Nevertheless, here due consideration is given to both.
Toys
Kids at video
monitors operating tiny remote-control weapons, the wave of the future.
Anybody’s Babes
in Toyland, Friedkin’s Deal of the Century, Godard’s Alphaville.
Jimmy
Hollywood
Levinson’s film
is a transparent lament for the city, Hollywood being now and at the time of
filming a grotesquely crimebound slum. The remarkable thing is that he devised
a structure to express this, and the critics all thought he needed advice on
making movies.
What followed, of
course, was a succession of strip malls and shopping malls (one of which
presents the Oscars each year), and it was at the opening of the first of
these, a two-story strip mall called the Galaxy, that Hollywood’s City
Councilwoman solemnly pronounced the unprepossessing edifice a return to the
glamour days of the Golden Age.
Disclosure
Potiphar’s wife
is a junior executive at Digicom. She shreds her subordinate Joseph into a
corporate round file, but he fights back and wins. This is the first part of
the film, and takes up most of the reels.
The second part
is closely related to Perry Mason: The Case of the Tsarina’s Tiara
(stolen jewels are used to fabricate Anastasia’s headdress, the world’s leading
jewel expert is eliminated with a murder rap).
Apart from this
general structure, and the performances, great interest lies in certain details
of the setup. Levinson’s style is a glossy desideratum.
Sleepers
As autobiography,
Sleepers is supposed to have buttonholed an entire nation with its
Gothamite huggermugger, but as a film one is inclined to say it’s rather like
Jack Benny hearing a “psst” from a dark alley.
That is to be
sure a matter of opinion, although there cannot be any doubt that Levinson has
achieved performances of the most striking ease in Robert De Niro’s priest,
Dustin Hoffman’s shyster and Vittorio Gassman’s mobster, roles carefully
modeled out of Hollywood in the Thirties and treated on their own terms in a
Hell’s Kitchen fifty years later, with a consequent sense of refinement and
conscious artistry heightened almost to the point of wonderment, like John
Williams’ score recalling Bernstein’s On the Waterfront.
Wag
the Dog
The President is
understood to be “a deranged, drooling, psycho-nutter” killed by the girl’s
father. Through the heroic efforts of a hireling and a Hollywood producer, he
is nonetheless resurrected to a second term as an illegal alien sworn in to
U.S. citizenship.
The comedy of
politics, the tragedy of art. The producer wants credit and is silenced.
Richard Brooks’ Wrong
Is Right is significantly cited for the “appearance of a war”, Kazan’s The
Last Tycoon for the creative producer. The hireling bears a resemblance to
the campaign manager in Ritchie’s The Candidate, and that director’s Smile
figures in ancillary hoopla.
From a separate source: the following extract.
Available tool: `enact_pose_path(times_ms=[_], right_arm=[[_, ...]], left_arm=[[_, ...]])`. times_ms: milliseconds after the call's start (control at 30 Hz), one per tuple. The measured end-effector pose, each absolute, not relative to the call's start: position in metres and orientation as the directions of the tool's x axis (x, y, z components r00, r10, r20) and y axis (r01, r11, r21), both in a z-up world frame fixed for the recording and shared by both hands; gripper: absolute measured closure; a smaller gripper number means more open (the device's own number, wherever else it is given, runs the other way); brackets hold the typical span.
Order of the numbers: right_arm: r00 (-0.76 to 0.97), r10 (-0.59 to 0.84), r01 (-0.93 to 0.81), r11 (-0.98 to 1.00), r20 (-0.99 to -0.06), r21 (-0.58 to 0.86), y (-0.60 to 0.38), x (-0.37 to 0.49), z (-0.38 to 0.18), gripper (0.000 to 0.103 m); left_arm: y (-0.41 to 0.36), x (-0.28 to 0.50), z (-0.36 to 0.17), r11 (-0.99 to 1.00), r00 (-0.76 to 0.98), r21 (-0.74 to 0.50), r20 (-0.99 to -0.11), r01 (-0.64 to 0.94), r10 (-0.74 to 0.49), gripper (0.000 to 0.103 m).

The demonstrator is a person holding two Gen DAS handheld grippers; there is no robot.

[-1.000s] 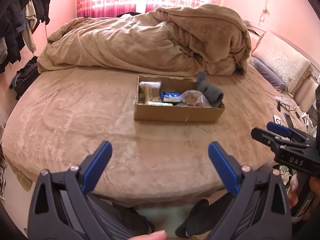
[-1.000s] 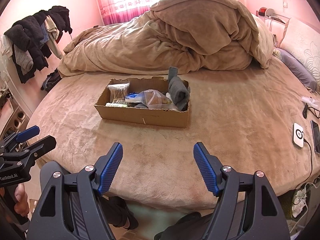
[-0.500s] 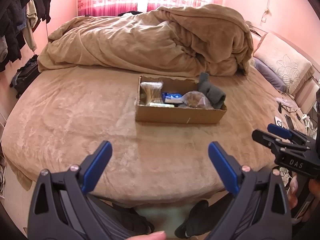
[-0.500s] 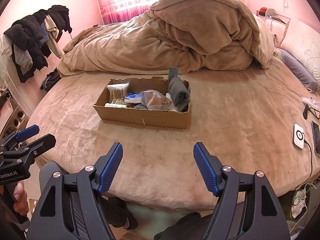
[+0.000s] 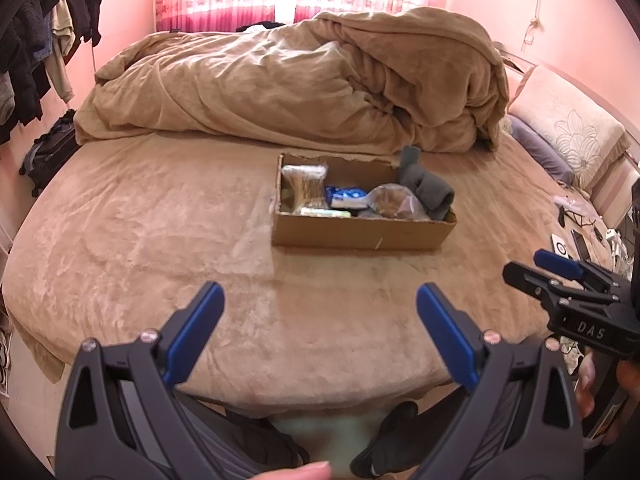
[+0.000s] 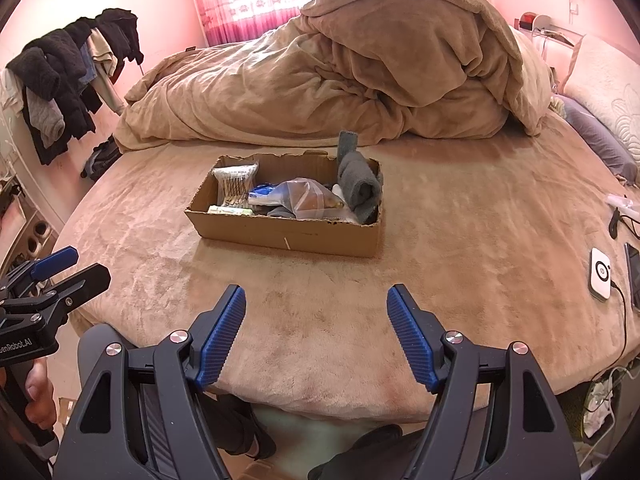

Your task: Organize objects

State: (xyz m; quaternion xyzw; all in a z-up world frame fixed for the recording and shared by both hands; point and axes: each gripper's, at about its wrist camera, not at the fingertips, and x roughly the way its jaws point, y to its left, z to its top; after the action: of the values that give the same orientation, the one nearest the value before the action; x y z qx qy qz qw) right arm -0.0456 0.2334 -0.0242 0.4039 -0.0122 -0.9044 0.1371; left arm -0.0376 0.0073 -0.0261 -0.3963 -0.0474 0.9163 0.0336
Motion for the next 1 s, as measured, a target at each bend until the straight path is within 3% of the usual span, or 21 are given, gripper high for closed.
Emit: enact_pose_path(times_ms=[1000], right_arm=[[-0.633, -0.26, 0.239, -0.961, -0.73, 0.135, 0.2339, -0.0476, -0.0271, 0.027]], left_arm=[[0.0079, -0.0409, -0.0296, -0.994, -0.681, -0.11, -0.726, -0.027, 0.099, 0.005]])
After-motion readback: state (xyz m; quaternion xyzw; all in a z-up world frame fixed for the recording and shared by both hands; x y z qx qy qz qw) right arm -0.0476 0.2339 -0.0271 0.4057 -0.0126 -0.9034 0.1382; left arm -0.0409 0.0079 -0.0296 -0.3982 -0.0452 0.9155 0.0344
Pakula’s All the President’s Men
contributes a female staffer’s pillow talk, Cameron’s True Lies is given
as authority for the digital falsification applied to the “war”.
Sphere
The essential
reason for a structure as all-encompassing as this, which thus resembles 2001:
A Space Odyssey even beyond its direct borrowings, is to express something
really vast, and in order to criticize the failings of the scientific
imagination it has been thought necessary to invoke the powers of imagination
itself, or of the artistic imagination, which is represented as the title
object and specifically associated with Giotto’s O.
All of the
scientists here are depicted with a sense of human frailty, precisely the one
that drew sea monsters on medieval maps. They are ambitious, jealous,
competitive, superstitiously fearful, neurotic, and sometimes crib from Asimov
and Serling. Worst of all, they are completely inarticulate even in contact
with the creative imagination, which only works in them on a subconscious level
they do not understand and cannot control. The results are nothing but
destructive, and in the end they decide to keep mum about “the greatest
discovery in the history of mankind.”
The dialogue
reflects their inarticulateness, coming as it does from the Spielberg school of
goggle-eyed explorationists, thus killing two extinct birds with one pebble.
Among the films that play a part in the construction are The Andromeda
Strain, 20000 Leagues Under the Sea, Alien, Close
Encounters of the Third Kind, Solaris, and that episode of The
Twilight Zone called “It’s a Good Life”.
Variety wrote embarrassingly that “Sphere is an
empty shell. Derivative of numerous famous sci-fi movies and as full of false
promises as the Wizard of Oz”, which anyway shows that subconsciously Variety
is on the right track.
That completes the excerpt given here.